Te vi esta mañana en el autobús.
Tenías los ojos nublados por un lunes de otoño, como millones de ojos más en la
ciudad apresurada e inhumana. Quizá acudías a alguna de esas entrevistas de
trabajo; de uno de esos empleos basura, hediondos, injustos, falsos e indignos.
Hablan de “contrato empresarial” para tapar la falta de contrato, la falta de
derechos, la falta de vergüenza.
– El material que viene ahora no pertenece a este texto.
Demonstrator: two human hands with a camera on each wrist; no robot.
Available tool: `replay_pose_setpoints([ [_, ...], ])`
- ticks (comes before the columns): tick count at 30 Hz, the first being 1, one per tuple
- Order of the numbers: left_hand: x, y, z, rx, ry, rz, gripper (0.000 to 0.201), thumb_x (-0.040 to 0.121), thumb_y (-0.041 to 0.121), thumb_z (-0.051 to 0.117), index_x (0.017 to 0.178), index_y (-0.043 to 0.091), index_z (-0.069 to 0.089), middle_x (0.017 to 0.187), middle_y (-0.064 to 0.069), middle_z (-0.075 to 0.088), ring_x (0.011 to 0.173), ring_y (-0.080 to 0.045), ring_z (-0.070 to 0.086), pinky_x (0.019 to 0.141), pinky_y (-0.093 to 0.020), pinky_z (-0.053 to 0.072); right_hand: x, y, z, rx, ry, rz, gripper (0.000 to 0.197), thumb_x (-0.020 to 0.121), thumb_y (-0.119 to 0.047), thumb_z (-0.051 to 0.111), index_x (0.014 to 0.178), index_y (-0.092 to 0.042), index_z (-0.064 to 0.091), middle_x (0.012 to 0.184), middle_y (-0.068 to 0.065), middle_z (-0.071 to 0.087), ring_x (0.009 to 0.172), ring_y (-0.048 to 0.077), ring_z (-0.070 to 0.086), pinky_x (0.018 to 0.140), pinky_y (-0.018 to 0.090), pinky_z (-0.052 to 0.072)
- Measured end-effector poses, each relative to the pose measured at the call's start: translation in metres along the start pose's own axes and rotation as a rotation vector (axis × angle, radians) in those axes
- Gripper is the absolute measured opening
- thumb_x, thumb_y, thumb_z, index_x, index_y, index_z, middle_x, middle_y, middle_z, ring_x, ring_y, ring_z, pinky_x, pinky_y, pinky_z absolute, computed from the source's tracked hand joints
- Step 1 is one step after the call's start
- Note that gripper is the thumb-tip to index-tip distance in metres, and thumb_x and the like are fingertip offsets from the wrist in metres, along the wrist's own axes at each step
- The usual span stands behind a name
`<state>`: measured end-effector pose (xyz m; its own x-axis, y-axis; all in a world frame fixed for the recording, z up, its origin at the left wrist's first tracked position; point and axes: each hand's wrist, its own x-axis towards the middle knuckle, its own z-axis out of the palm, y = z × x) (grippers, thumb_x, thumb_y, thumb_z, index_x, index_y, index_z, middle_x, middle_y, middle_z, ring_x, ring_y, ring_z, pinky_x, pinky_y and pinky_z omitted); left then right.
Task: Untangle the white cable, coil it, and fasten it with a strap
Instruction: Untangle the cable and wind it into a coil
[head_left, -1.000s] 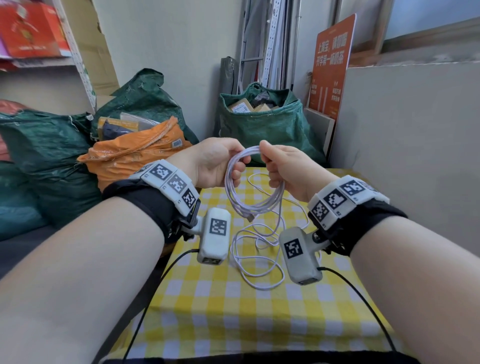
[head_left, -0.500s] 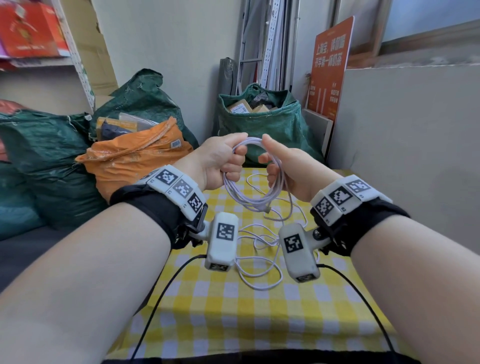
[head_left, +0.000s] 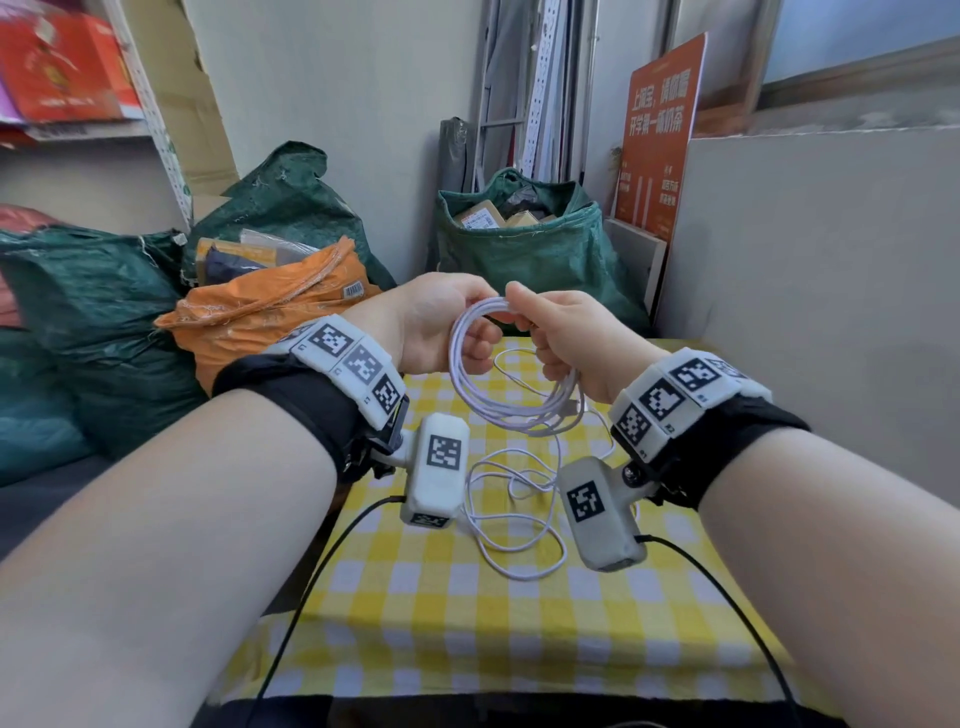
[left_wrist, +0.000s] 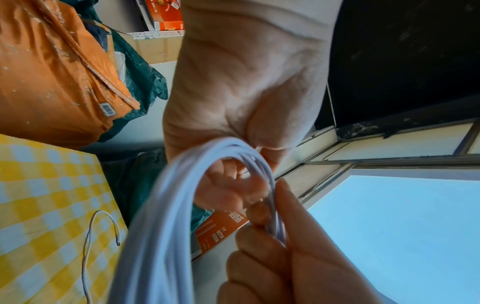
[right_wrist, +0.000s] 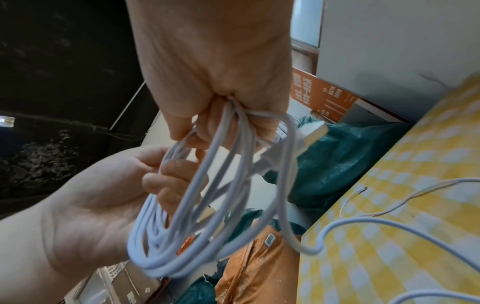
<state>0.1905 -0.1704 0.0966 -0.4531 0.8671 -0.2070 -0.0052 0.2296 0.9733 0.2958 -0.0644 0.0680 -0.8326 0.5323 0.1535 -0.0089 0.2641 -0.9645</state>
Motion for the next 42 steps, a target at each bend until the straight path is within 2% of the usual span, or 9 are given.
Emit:
replay_pose_setpoints([
  [8, 0.004, -0.001, 0.007, 0.089, 0.054, 0.009, 0.050, 0.098, 0.049, 0.038, 0.060, 0.017, 0.037, 0.042, 0.008, 0.021, 0.033, -0.006, 0.015, 0.035, -0.017, 0.015, -0.001, 0.001, -0.002, -0.004, -0.004, -0.079, 0.030, 0.091, -0.039, 0.058, 0.086, -0.012, 0.048, 0.057, -0.002, 0.036, 0.041, 0.008, 0.030, 0.040, 0.020, 0.029],
  [15, 0.008, -0.007, 0.003, -0.192, 0.119, 0.102, 0.050, 0.100, 0.043, 0.037, 0.056, 0.019, 0.029, 0.039, 0.008, 0.019, 0.029, -0.007, 0.013, 0.034, -0.018, 0.012, 0.000, 0.013, -0.018, -0.020, -0.062, 0.069, 0.034, 0.084, -0.031, 0.068, 0.060, -0.018, 0.050, 0.053, -0.003, 0.050, 0.050, 0.016, 0.042, 0.044, 0.022, 0.032],
  [20, 0.012, -0.012, 0.001, -0.339, 0.165, 0.163, 0.050, 0.100, 0.041, 0.039, 0.056, 0.019, 0.029, 0.038, 0.008, 0.018, 0.029, -0.008, 0.014, 0.034, -0.017, 0.014, -0.001, 0.014, -0.020, 0.100, 0.007, 0.165, 0.025, 0.077, -0.046, 0.072, 0.076, -0.022, 0.062, 0.077, -0.004, 0.063, 0.080, 0.018, 0.059, 0.075, 0.033, 0.047],
  [27, 0.016, -0.017, -0.004, -0.499, 0.225, 0.175, 0.050, 0.099, 0.039, 0.040, 0.054, 0.020, 0.030, 0.037, 0.007, 0.019, 0.028, -0.008, 0.013, 0.034, -0.017, 0.014, 0.001, 0.015, -0.020, 0.208, 0.046, 0.308, 0.039, 0.071, -0.059, 0.071, 0.084, -0.024, 0.061, 0.078, -0.002, 0.055, 0.079, 0.018, 0.052, 0.087, 0.037, 0.046],
  [32, 0.018, -0.019, -0.006, -0.604, 0.270, 0.193, 0.049, 0.100, 0.039, 0.038, 0.055, 0.019, 0.030, 0.038, 0.007, 0.019, 0.029, -0.009, 0.013, 0.034, -0.019, 0.013, 0.000, 0.017, -0.016, 0.354, 0.102, 0.339, 0.057, 0.070, -0.068, 0.066, 0.102, -0.021, 0.058, 0.114, 0.006, 0.061, 0.107, 0.023, 0.059, 0.096, 0.041, 0.042],
  [34, 0.019, -0.019, -0.006, -0.643, 0.291, 0.195, 0.049, 0.100, 0.039, 0.038, 0.055, 0.020, 0.029, 0.038, 0.007, 0.018, 0.029, -0.009, 0.013, 0.034, -0.020, 0.013, 0.002, 0.018, -0.013, 0.351, 0.075, 0.395, 0.088, 0.064, -0.079, 0.059, 0.124, -0.016, 0.054, 0.118, 0.009, 0.066, 0.109, 0.025, 0.061, 0.103, 0.044, 0.034],
  [37, 0.020, -0.020, -0.005, -0.690, 0.296, 0.178, 0.049, 0.100, 0.040, 0.038, 0.055, 0.020, 0.028, 0.037, 0.007, 0.018, 0.028, -0.009, 0.013, 0.033, -0.019, 0.012, 0.003, 0.016, -0.010, 0.322, -0.002, 0.429, 0.098, 0.064, -0.088, 0.044, 0.127, -0.013, 0.054, 0.117, 0.010, 0.068, 0.107, 0.024, 0.064, 0.110, 0.052, 0.017],
  [39, 0.020, -0.022, -0.004, -0.708, 0.302, 0.169, 0.049, 0.100, 0.039, 0.037, 0.056, 0.020, 0.029, 0.037, 0.007, 0.018, 0.028, -0.009, 0.013, 0.033, -0.019, 0.012, 0.002, 0.014, -0.010, 0.341, -0.026, 0.436, 0.096, 0.067, -0.087, 0.041, 0.120, -0.009, 0.056, 0.117, 0.010, 0.068, 0.102, 0.022, 0.065, 0.110, 0.052, 0.018],
  [42, 0.020, -0.024, -0.002, -0.713, 0.305, 0.160, 0.048, 0.100, 0.040, 0.037, 0.056, 0.020, 0.029, 0.037, 0.007, 0.018, 0.028, -0.009, 0.013, 0.033, -0.019, 0.013, 0.000, 0.009, -0.006, 0.316, -0.029, 0.400, 0.085, 0.072, -0.082, 0.042, 0.114, -0.010, 0.058, 0.127, 0.010, 0.063, 0.108, 0.019, 0.062, 0.086, 0.033, 0.036],
])
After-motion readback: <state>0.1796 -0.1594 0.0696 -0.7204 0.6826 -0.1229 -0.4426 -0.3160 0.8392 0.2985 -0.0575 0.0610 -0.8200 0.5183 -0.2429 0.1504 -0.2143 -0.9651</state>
Juraría que no veías aquello que mirabas, tu
mirada traspasaba la ventanilla del autobús, perforaba el asfalto negro de la
calle, atravesaba el planeta entero y se perdía en el infinito de una
desilusión abatida y cargada de amargura.
En el fondo de tus pupilas se
veía un pequeño destello de ánimo, de aliento; pero pequeño, muy pequeño. ¿Dónde
quedaron los restos de tu coraje? ¿Quién arrancó de tu piel tus empeños, tus
ilusiones, tu tesón y tu meta?
Me enteré que te habían despedido.
Toda una vida enterrada en aquella oficina con muebles sin alma, enmoquetada de
rutina; antiguallas amarilleadas por años en los que no ha pasado nada. Solo una plantita junto a la pantalla
del ordenador, solo una nota de color en la foto que desde una esquinita,
preside silenciosa tu mesa de trabajo. Y ahora, a tus 48, te enfrentas a un
mundo que no entiendes, que ya no tienes fuerzas ni ganas de entender.
Tus hijas se debieron hacer
grandes. Hace años que no las veo, pero las imagino. Sonia estudiaba para
peluquera, tenía un novio que se llamaba Carlos, que conducía un pequeño y potente
coche negro que siempre escupía hip-hop y rugía como el infierno. Supongo que
trabajará en alguna peluquería alejada del centro, un vanidoso local que se
anuncia como “centro de estética”. Seiscientos euros al mes. Los cimientos de
su sueño se deshacen poco a poco, a golpe de ancianas que se tiñen para tapar
sus canas, a golpe de “lavar y peinar” por doce euros, en la rutina de la infeliz
boda del sábado: peinar a la novia y a la madrina. Barrio triste, vida abatida
y doliente; me imagino que los ojos de Sonia empiezan a perder brillo con cada bastonazo,
con cada caída, con cada Carlos con el que tropieza. Ojala aún esté a tiempo de
huir.
Mar estudiaba empresariales. ¿Qué
habrá sido de ella? Quizá este presa en una oficina como aquella de la te
echaron, con un rumboso contrato en prácticas que durará lo que se pueda y un
poco más. Nos vamos comiendo la esperanza con cuidado, poco a poco, para que
dure. Pero al final el plato se nos aparece vacío de anhelos. Nos colocan la
argolla en el tobillo, nos liman las zarpas, nos cortan las alas, lo llaman
seguridad y es sometimiento a la tiranía. Ojala Mar siga teniendo guardado el
océano en sus ojos; ojala aún busque; ojala aún no se haya rendido.
En semáforo se puso verde, y el
autobús echó a andar, renqueante. Cabeceaste contra el cristal por la sacudida,
sin regresar de tus pensamientos. Atravesaste con tu mirada mi mirada, sin verme, sin
pestañear, sin revivir; tu rostro sin expresión, tus ojos sin meta, tu alma
vagando por ahí, quien sabe dónde.
Me hubiese gustado decirte que me
he alegrado de verte. Que estabas guapa pese a todo; que no te rindas. Me
hubiese gustado darte un abrazo, creo que lo merecías, creo que lo necesitabas,
aunque en ese autobús lleno de zombis nadie parecía darse cuenta.
Sociedad cutre, triste, lóbrega,
pútrida. Gruta sin luz, cementerio de ilusiones, máquina de matar sueños. Campo
de exterminio para la sensibilidad, pozo sin ternura, aniquilación programada
para la compasión, piedad inmolada a los
pies del falso progreso. ¿Qué demonio ideó esta cárcel de almas?
A mi lado seguían hablando de
futbol. El barrendero hostigaba a las hojas muertas, retirando el otoño de las
calles. Y tu autobús se perdió tras aquella esquina.
El frio se apoderó de mis
manos y tuve ganas de llorar, de llorarte, de llorarme.